Framework for customer protection and grievance redressal

While issuing the instruments, the PPI issuer must disclose all relevant terms and conditions to the holders in clear and straightforward language (ideally in English, Hindi, and the local language). 

  1. These disclosures must include all charges and costs connected with the instrument’s usage;
  2. and the expiry time and the terms and circumstances relevant to the instrument’s expiration.

PPI issuers must have a comprehensive, publicly acknowledged consumer grievance redressal structure, which includes assigning a nodal officer to address customer complaints/grievances, an escalation matrix, and complaint resolution turnaround times. If a complaint facility is made available on a website or through a mobile app, it must be clear and easy to use. The framework must incorporate, at the very least, the following:

  1. PPI issuers must disseminate information about customer protection and grievance redressal policies in plain language (preferably in English, Hindi and the local language).
  2. On the website, mobile wallet applications, and cards, the PPI issuer must clearly provide the customer care contact data, including nodal officials for grievance redressal (telephone numbers, email addresses, postal addresses, and so on).
  3. PPI issuer’s agents must show suitable signs identifying the PPI Issuer and providing customer care contact information, as specified in (b) above.
  4. The PPI issuer must offer particular complaint numbers for complaints submitted, as well as the ability for the client to follow the status of the complaint.
  5. PPI issuers must take steps to settle any consumer complaint or grievance as soon as possible, ideally within 48 hours, and no later than 30 days from the date of receipt of such complaint or grievance.
  6. The PPI issuer must publish a complete list of its authorised / designated agents (name, agent ID, address, contact information, and so on) on its website / mobile app.

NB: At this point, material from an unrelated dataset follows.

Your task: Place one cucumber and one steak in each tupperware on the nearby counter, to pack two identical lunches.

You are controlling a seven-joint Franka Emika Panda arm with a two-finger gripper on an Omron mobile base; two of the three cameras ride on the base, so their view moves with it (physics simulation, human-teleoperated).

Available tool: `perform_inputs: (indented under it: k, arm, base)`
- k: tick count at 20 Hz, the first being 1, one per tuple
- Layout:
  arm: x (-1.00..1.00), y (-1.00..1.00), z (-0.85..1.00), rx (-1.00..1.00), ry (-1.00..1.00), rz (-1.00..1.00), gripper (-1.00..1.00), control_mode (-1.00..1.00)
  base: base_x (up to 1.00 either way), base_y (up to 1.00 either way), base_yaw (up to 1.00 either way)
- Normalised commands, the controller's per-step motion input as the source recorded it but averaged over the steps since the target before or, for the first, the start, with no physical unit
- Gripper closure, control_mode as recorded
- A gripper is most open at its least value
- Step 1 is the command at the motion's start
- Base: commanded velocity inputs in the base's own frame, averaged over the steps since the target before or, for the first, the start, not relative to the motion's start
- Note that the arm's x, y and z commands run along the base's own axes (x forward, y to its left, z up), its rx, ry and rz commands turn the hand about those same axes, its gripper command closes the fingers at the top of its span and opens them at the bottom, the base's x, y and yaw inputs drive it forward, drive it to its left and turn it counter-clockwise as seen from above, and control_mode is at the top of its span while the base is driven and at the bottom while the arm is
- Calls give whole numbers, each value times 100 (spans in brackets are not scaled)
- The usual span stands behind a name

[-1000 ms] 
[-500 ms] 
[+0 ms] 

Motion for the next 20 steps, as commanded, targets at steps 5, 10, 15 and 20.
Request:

MD-PPI provisions apply to all Prepaid Payment Instrument (PPI) Issuers and System Participants. The following are the instructions’ purposes. To provide a framework for the authorization, regulation, and oversight of companies that issue and operate PPIs in the nation. To stimulate competition and encourage innovation in this area in a responsible way, while taking into consideration system and transaction safety and security, as well as client protection and convenience. To ensure PPI standardisation and interoperability.